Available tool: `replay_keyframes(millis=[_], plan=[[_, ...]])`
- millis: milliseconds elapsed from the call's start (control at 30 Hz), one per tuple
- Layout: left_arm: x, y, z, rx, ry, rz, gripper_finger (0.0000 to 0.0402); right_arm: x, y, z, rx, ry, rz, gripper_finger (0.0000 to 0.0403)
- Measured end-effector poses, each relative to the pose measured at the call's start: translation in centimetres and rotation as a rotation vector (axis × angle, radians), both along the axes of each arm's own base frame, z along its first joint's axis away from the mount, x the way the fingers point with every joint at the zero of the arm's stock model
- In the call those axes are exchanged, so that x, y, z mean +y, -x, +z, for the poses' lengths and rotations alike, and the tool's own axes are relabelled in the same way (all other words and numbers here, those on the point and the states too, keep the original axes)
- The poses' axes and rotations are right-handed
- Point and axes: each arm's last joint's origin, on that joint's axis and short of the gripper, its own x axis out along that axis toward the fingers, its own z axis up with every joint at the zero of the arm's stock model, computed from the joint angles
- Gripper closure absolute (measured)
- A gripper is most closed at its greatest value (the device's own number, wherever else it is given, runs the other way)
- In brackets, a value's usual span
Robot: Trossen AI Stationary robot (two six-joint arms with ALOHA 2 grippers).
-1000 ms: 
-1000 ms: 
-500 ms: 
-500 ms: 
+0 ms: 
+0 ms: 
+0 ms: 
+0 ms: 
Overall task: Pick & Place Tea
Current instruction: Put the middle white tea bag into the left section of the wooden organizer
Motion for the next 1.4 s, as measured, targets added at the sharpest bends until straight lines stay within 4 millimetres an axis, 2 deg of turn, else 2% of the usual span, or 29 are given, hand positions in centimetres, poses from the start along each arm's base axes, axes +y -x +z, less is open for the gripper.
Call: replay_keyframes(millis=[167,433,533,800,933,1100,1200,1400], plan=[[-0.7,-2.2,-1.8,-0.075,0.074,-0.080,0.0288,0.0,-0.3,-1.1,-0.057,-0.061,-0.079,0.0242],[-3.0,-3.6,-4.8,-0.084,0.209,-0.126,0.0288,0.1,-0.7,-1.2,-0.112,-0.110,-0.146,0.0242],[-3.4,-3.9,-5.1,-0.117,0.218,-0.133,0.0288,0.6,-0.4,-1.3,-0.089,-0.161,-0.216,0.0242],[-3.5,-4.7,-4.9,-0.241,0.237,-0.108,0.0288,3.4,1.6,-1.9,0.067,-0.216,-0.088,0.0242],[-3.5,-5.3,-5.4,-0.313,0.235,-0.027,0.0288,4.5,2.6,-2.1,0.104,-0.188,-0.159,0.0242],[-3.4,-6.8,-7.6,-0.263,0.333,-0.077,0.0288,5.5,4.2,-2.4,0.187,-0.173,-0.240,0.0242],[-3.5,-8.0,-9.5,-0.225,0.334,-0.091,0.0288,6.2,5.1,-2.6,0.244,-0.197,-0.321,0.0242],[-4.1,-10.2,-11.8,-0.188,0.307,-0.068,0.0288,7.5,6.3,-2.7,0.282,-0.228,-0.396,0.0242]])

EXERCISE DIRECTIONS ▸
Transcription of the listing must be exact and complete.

OUTPUT OF THE EXERCISE ▸
Available tool: `replay_keyframes(millis=[_], plan=[[_, ...]])`
- millis: milliseconds elapsed from the call's start (control at 30 Hz), one per tuple
- Layout: left_arm: x, y, z, rx, ry, rz, gripper_finger (0.0000 to 0.0402); right_arm: x, y, z, rx, ry, rz, gripper_finger (0.0000 to 0.0403)
- Measured end-effector poses, each relative to the pose measured at the call's start: translation in centimetres and rotation as a rotation vector (axis × angle, radians), both along the axes of each arm's own base frame, z along its first joint's axis away from the mount, x the way the fingers point with every joint at the zero of the arm's stock model
- In the call those axes are exchanged, so that x, y, z mean +y, -x, +z, for the poses' lengths and rotations alike, and the tool's own axes are relabelled in the same way (all other words and numbers here, those on the point and the states too, keep the original axes)
- The poses' axes and rotations are right-handed
- Point and axes: each arm's last joint's origin, on that joint's axis and short of the gripper, its own x axis out along that axis toward the fingers, its own z axis up with every joint at the zero of the arm's stock model, computed from the joint angles
- Gripper closure absolute (measured)
- A gripper is most closed at its greatest value (the device's own number, wherever else it is given, runs the other way)
- In brackets, a value's usual span
Robot: Trossen AI Stationary robot (two six-joint arms with ALOHA 2 grippers).
-1000 ms: 
-1000 ms: 
-500 ms: 
-500 ms: 
+0 ms: 
+0 ms: 
+0 ms: 
+0 ms: 
Overall task: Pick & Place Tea
Current instruction: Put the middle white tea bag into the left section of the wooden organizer
Motion for the next 1.4 s, as measured, targets added at the sharpest bends until straight lines stay within 4 millimetres an axis, 2 deg of turn, else 2% of the usual span, or 29 are given, hand positions in centimetres, poses from the start along each arm's base axes, axes +y -x +z, less is open for the gripper.
Call: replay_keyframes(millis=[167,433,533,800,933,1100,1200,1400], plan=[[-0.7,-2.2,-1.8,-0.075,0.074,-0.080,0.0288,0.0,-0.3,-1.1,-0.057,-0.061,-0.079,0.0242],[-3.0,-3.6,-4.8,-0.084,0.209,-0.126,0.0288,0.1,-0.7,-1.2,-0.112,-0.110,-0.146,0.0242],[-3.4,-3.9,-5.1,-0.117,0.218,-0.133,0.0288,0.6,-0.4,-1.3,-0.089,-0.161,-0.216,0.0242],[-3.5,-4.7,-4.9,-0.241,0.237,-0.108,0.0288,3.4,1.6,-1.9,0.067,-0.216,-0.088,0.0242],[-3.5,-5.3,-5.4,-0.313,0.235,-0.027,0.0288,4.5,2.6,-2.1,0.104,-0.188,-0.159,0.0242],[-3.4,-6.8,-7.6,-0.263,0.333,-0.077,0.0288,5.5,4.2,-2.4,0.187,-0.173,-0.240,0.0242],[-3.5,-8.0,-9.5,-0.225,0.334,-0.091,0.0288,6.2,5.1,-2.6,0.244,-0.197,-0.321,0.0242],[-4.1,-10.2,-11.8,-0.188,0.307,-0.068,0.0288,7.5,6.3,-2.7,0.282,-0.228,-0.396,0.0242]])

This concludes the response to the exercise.